(Jun 4, 2007)


Frog one of many species discovered in Suriname


By Deborah Zabarenko, Environment Correspondent
From Reuters


WASHINGTON (Reuters) - A purple fluorescent frog is one of 24 new species found in the South American highlands of Suriname, conservationists reported on Monday, warning that these creatures are threatened by illegal gold mining.

The discovery of so many species outside the insect realm is extraordinary and points up the need to survey distant regions, said Leeanne Alonso of Conservation International, which led the expedition that found the new species.

"When you go to these places that are so unexplored and so remote, we do tend to find new species ... but most of them are insects," Alonso said by telephone from Suriname's capital, Paramaribo. "What's really exciting here is we found a lot of new species of frogs and fish as well."

The two-tone frog -- whose skin is covered with irregular fluorescent lavender loops on a background of aubergine -- was discovered in 2006 as part of a survey of Suriname's Nassau plateau, the conservation group said.

Scientists combing Suriname's Nassau plateau and Lely Mountains found four other new frog species aside from the purple one, six species of fish, 12 dung beetles and a new ant species, the organization said in a statement.

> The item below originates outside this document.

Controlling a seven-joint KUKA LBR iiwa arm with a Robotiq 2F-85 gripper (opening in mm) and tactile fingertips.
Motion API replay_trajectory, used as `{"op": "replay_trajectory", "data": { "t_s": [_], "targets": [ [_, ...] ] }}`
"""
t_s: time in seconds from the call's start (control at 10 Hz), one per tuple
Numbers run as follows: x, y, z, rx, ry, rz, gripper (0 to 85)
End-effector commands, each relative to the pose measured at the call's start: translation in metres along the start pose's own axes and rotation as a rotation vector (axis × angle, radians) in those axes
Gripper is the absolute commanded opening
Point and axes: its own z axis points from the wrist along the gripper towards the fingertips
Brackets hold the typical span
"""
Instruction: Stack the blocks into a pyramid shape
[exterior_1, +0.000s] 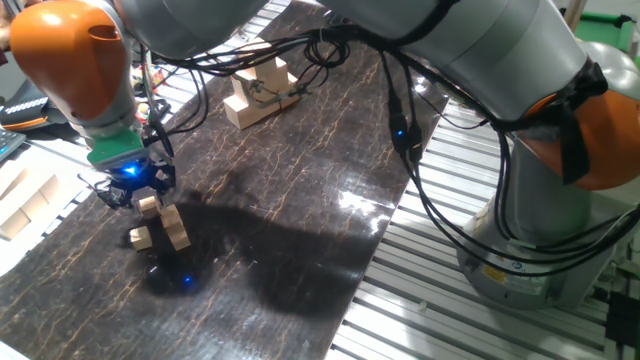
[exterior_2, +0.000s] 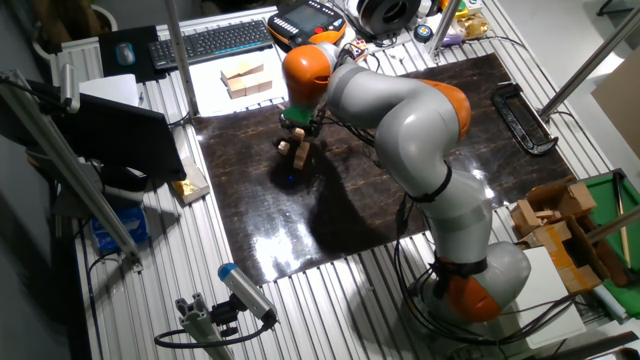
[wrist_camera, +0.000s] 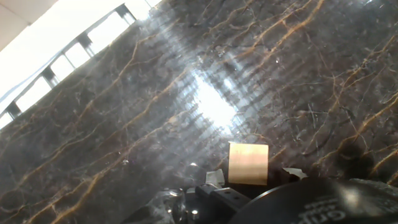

These creatures were discovered by 13 scientists who explored a region about 80 miles southeast of Paramaribo, including areas with enough clean fresh water sources to support abundant fish and amphibians.

They also found 27 species native to the Guayana Shield region, which spreads over Suriname, Guyana, French Guiana and northern Brazil. One of these was the rare armored catfish, which conservationists feared was extinct because gold miners had contaminated a creek where it was last seen 50 years ago.

Including the new species, the scientists observed 467 species at the two sites, ranging from large cats like panthers and pumas, to monkeys, reptiles, bats and insects.

While these places are far from human civilization, they are totally unprotected and may be threatened by illegal gold-mining, Alonso said.

These highland areas have also been investigated as sources of bauxite, used to make aluminum, but will most likely not be mined in the future, she said, at least not by the two mining companies that sponsored the study.

The sponsors are BHP Billiton Maatschappij Suriname (BMS, a subsidiary of BHP Billiton) Suriname Aluminium Company LLC (Suralco, a subsidiary of Alcoa Inc).

"It's an opportunity now for all the players, the mining companies who still have mining concessions there, the local communities, the government, the NGOs (non-governmental organizations), to try to make a regional plan for the area," Alonso said.